Problem to work on » Once the line with "Distance lens to pinch point: 137.8" is found in the entries below, repeat that line and every one after it exactly, ending at the last.

Data in this exercise »
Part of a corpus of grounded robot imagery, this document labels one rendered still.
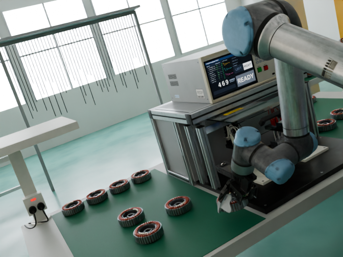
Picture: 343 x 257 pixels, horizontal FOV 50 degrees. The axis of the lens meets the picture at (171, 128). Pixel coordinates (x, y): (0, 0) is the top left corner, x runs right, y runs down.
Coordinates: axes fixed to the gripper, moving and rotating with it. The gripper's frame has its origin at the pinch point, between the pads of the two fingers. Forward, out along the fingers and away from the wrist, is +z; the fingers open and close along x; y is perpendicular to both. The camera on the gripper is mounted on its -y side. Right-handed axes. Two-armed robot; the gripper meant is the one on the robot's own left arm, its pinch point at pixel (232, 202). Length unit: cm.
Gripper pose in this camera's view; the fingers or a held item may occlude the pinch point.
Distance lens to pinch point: 137.8
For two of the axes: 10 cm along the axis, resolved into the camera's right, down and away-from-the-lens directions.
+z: 0.1, 7.6, 6.5
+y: 5.3, 5.5, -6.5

Result »
Distance lens to pinch point: 137.8
For two of the axes: 10 cm along the axis, resolved into the camera's right, down and away-from-the-lens directions.
+z: 0.1, 7.6, 6.5
+y: 5.3, 5.5, -6.5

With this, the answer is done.